Paul Ryan and I were friends. This is our story.

[Editor's note: This item was originally published on September 9, 2012. We're bringing it back, now that Ryan is the Speaker of the House.]


By Joel Shapiro of Portland, Oregon. Joel is a longtime Democratic activist , policy staffer, and attorney. He most recently worked for Senator Ron Wyden and Multnomah County Commissioner Diane McKeel.

A long time ago, in another political lifetime, Paul Ryan and I were friends. This is our story.

Back in the early 90’s, like many others, I stumbled through my own Reality Bites phase. After working on an ill-fated congressional race in Iowa, I loaded my worldly possessions into a car and set out with a dream to work on Capitol Hill.

The Hill, of course, is a challenging job market. I started volunteering for a freshman House member and waited tables at a pizza joint to make ends meet. I’d noticed a cool-looking gym called Capitol Hill Squash & Fitness. One day, I strode in and asked about becoming a trainer. I had no certification, but being a fairly athletic guy, I was hired.

Life was good. The additional paycheck was nice.
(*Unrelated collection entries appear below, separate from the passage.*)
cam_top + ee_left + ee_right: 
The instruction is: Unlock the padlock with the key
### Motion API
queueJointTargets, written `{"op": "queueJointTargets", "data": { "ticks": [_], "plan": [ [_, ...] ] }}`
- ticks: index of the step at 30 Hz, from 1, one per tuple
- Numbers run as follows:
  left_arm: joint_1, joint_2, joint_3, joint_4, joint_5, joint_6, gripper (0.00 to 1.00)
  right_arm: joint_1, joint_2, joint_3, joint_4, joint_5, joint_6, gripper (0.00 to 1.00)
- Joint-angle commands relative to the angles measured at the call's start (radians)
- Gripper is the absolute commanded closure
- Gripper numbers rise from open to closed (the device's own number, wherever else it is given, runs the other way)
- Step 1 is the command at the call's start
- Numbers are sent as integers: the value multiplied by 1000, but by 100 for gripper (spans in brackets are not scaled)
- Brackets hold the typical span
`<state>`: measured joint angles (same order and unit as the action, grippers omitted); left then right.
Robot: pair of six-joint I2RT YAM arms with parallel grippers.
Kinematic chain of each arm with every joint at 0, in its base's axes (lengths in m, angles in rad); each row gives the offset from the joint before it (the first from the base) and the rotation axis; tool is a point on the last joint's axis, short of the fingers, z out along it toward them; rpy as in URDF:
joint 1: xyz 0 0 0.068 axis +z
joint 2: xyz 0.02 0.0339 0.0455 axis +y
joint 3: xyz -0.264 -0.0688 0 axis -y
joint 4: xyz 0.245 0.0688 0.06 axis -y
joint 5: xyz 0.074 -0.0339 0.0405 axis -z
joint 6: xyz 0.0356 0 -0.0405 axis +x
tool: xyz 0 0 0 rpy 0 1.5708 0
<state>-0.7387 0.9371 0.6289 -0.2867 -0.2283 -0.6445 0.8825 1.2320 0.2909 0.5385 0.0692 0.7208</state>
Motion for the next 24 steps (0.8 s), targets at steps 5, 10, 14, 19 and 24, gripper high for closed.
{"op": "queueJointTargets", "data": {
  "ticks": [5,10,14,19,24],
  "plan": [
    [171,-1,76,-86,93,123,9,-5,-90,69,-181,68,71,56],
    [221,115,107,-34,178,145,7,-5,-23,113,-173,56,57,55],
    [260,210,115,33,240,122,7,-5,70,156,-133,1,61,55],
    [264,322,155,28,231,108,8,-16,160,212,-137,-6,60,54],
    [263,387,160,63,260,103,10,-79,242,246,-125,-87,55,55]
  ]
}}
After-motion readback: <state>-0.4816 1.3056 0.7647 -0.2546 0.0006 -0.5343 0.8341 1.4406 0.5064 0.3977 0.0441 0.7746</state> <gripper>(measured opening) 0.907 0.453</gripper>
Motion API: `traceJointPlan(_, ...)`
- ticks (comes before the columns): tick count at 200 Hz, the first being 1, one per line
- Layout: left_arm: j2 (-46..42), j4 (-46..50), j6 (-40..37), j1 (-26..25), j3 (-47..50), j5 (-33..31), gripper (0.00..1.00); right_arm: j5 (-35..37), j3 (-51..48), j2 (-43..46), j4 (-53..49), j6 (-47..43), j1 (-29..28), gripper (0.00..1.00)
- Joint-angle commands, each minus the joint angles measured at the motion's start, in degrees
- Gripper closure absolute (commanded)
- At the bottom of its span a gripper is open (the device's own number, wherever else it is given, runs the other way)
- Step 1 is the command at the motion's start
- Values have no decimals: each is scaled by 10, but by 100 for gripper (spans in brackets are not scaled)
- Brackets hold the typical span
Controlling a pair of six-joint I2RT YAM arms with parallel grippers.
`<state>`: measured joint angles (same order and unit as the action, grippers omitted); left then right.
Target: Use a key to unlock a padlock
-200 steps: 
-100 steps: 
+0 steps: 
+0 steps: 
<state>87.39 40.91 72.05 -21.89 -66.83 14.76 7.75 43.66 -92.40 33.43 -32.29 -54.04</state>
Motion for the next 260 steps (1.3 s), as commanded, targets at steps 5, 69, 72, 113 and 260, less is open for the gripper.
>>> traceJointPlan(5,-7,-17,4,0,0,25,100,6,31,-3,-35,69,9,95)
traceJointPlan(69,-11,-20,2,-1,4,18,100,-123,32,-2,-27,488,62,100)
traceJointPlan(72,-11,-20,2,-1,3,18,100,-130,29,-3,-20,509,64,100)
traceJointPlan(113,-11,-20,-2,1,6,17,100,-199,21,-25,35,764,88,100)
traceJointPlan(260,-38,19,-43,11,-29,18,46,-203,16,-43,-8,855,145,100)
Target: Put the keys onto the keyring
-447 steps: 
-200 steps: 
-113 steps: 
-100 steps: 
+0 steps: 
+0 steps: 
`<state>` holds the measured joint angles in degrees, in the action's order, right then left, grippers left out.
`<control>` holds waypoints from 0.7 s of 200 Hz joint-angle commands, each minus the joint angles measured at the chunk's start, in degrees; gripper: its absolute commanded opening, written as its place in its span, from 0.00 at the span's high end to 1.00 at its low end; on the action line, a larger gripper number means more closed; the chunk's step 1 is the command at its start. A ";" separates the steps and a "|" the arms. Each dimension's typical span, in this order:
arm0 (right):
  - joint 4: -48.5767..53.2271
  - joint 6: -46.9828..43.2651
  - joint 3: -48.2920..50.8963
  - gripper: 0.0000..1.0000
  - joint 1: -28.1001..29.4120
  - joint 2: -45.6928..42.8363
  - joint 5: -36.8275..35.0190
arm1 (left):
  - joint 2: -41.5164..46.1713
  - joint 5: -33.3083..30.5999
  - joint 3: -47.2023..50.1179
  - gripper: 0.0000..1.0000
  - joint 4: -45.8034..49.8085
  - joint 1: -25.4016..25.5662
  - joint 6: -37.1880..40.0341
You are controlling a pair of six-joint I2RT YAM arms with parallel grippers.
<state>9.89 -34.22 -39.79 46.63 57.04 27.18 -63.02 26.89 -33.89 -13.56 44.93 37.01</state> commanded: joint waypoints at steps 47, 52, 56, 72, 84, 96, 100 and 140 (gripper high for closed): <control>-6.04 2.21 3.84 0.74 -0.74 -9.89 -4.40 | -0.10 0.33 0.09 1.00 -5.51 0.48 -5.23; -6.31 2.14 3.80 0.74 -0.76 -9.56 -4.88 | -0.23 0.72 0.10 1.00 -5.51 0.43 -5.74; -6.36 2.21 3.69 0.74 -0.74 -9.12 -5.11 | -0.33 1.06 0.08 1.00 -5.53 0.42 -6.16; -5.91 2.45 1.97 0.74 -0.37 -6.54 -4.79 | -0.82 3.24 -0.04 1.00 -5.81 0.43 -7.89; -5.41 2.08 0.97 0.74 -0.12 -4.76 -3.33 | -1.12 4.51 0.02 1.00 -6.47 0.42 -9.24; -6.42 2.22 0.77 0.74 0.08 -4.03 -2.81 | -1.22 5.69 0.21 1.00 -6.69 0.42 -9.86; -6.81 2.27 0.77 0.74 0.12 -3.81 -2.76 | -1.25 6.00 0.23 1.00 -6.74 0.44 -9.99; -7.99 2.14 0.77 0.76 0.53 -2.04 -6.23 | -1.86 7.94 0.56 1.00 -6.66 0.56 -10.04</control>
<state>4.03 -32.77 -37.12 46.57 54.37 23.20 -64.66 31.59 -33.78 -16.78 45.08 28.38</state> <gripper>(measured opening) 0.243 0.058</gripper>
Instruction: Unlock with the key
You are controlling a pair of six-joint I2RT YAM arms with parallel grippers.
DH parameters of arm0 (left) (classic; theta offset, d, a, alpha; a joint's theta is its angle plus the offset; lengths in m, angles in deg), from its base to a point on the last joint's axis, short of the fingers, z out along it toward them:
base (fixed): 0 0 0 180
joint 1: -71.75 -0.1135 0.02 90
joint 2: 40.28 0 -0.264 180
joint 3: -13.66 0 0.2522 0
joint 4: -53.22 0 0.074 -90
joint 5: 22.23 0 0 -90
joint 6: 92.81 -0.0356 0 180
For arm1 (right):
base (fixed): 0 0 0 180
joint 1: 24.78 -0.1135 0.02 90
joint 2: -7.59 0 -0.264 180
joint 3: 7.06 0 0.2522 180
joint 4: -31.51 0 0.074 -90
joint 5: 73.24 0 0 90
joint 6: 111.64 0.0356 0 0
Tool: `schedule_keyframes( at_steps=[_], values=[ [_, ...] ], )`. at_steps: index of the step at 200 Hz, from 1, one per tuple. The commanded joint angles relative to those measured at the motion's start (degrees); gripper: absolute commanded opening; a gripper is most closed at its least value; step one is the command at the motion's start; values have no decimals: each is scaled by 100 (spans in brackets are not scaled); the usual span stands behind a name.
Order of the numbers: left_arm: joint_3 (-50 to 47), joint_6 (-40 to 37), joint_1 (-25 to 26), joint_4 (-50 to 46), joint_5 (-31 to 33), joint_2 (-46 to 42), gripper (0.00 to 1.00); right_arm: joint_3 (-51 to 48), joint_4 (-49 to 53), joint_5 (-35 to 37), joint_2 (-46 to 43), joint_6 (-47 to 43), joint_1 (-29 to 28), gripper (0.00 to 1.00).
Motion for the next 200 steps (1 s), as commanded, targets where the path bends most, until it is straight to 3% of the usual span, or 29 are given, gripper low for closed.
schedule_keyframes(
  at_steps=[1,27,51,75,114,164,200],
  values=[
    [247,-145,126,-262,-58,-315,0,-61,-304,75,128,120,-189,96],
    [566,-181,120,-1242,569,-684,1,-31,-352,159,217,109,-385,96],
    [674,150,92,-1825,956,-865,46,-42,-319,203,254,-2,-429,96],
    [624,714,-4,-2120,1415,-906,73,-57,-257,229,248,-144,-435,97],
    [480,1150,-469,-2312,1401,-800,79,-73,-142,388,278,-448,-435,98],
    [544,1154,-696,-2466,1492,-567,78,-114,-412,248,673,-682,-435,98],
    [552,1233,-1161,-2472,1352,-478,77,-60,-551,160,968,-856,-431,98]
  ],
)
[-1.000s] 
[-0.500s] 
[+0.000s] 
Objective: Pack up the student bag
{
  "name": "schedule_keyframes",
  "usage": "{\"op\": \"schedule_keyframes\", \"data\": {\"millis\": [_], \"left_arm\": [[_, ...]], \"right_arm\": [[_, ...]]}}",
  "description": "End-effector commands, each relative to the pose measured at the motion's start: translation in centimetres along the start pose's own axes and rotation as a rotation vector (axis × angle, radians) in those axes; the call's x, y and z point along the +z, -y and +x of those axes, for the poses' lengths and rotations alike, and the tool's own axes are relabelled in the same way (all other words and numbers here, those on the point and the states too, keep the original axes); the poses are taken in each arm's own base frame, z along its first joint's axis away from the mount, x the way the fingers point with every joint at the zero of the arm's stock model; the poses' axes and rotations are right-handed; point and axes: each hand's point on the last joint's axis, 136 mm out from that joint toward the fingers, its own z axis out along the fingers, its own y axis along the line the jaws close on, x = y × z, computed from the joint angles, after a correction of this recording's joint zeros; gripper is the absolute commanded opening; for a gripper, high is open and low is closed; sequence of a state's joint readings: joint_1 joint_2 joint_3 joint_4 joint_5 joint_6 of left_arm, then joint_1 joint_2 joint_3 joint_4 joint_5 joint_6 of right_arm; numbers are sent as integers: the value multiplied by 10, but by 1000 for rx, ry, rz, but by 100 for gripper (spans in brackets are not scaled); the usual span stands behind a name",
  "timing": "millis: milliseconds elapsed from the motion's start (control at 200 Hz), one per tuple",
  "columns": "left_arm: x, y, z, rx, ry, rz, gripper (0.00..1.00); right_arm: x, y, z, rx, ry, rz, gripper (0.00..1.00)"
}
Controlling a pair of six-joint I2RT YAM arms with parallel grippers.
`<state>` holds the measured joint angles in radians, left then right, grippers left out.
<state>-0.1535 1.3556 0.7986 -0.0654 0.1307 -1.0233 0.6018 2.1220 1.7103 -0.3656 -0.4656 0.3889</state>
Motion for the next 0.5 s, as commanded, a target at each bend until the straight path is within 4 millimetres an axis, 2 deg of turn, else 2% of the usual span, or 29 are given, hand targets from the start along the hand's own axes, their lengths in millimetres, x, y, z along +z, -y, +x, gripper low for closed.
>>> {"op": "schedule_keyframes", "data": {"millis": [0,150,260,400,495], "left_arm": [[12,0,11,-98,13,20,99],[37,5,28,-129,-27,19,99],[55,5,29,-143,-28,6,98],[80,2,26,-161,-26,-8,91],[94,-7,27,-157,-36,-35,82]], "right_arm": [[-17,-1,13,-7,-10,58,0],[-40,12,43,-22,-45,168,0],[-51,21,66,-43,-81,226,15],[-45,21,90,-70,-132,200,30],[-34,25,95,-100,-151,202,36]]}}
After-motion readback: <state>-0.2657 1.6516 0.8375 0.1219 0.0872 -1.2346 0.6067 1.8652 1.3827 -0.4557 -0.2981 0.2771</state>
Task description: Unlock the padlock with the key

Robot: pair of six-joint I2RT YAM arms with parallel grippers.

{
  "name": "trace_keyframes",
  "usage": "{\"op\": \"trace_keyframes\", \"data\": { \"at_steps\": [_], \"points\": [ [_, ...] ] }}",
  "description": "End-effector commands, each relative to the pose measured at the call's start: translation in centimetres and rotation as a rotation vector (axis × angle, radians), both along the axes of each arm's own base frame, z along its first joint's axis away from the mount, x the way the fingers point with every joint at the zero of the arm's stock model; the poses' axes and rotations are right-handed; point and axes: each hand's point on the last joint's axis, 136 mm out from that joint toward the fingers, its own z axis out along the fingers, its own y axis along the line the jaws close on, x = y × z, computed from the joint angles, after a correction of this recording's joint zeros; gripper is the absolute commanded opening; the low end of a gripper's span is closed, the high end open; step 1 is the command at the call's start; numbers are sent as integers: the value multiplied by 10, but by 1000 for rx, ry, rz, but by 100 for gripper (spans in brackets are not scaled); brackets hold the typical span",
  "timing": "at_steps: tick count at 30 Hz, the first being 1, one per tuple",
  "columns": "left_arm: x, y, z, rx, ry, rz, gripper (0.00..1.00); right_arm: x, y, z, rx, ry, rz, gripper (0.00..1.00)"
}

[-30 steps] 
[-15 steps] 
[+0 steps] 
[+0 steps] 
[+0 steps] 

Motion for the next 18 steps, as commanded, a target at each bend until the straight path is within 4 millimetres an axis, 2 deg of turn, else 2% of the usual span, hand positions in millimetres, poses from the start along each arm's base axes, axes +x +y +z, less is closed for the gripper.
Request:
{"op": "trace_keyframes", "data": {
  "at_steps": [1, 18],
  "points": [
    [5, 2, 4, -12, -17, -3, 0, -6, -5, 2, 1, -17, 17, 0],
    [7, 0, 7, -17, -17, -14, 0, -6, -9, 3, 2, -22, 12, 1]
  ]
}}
But the best part was that as gym staff, I had a free pass to an upscale fitness club populated by politically-involved patrons. Besides lots of Hill staffers, I encountered Senators, House members, media stars, and even a Cabinet secretary. Once, I even trained Justice Scalia. But that’s another story.

After a few months there, a new shift partner joined me. A tall, dark-haired guy from Wisconsin. Yes, Paul Ryan was my fitness training co-worker. At the time, Paul was a junior staffer at Empower America, working for Jack Kemp.

I enjoyed working with Paul. Although he was intensely conservative, Paul was a decent guy and we got on well.

Paul was outgoing and personable, and passionate about his political views. As you might imagine, spending hours together at the gym, Paul and I had plenty of arguments over economic policy. I was well-versed in partisan debates, having landed a day job with a Democratic member by this time. In fact, when Paul received his first Congressional job offer, he called me for input. I encouraged him to accept the job. In retrospect, perhaps I should have tried to dissuade him from that path!

This post is not the forum to argue the deficiencies and cruel consequences of the Ryan budget. However, I do want to pass along some observations about Paul’s ideas.

To put things in a positive light: Paul is consistent. What he believes now and the policies he puts forth – based on Ayn Rand’s objectivist economic theory – have not changed at all. Paul was resolutely committed to the same policy prescriptions in his early twenties as he is now as Chairman of the Budget Committee. He was also just as smug and dismissive of opposing viewpoints back then as he is now on a larger stage.

To put it less charitably, one could say that Paul’s beliefs are impervious to reality. Nothing that’s happened in the last several decades has had any impact on Paul’s views. He rigidly adhered to supply-side economics then, and still does now; even though that approach was tried and broadly discredited.

What was frustrating in arguing with Paul back then is still a frustration today. He knows what he believes, and he doesn’t care about the data. To be honest, hearing Paul now is even more frustrating because there’s no equal footing. He gets to assert his theories via a large megaphone and a deferential media.

Most curious, however, is Paul’s reputation as an über policy wonk. Policy wonks base their proposals on data. Paul’s ideas, however, have always derived from ideology not evidence.

The truth is: Paul Ryan has always been – and still is – a rigid ideologue, not a deep-thinking policy wonk. The Ryan budget would base federal spending on outdated, discredited conservative theory. Think I’m being unfair? Read David Stockman’s book. We’ve tried these theories before and they didn’t work.

OK, I said this wasn’t the forum to debate policy, so I’ve already taken this tangent too far. My last comment on Paul relates to the flak he’s taking for lying in his convention speech.

Far be it from me to defend Paul’s speech, but I do think the criticism is slightly mischaracterized. I never found Paul to be a liar. What I did find is that Paul is extremely zealous and partisan in framing arguments. That aggressiveness is now in full view.

But while I find some of Paul’s highly-politicized arguments beyond the pale, he is unembarrassed and unbowed. He offers a full-throated defense of his charges, facts be damned.

It’s been a long time since I’ve talked to Paul, and I’d like to extend a warm welcome to my old friend. Paul is a legitimately nice guy and I do hope he has a pleasant visit to our beautiful state. Sadly, I doubt we’ll be able to catch up on old times. Although Paul’s still well known for his workouts, I’m guessing he won’t have time to join me at my gym.

And I’m not going to join him for a run. I never was fast enough to hang with the sub 3-hour marathoners.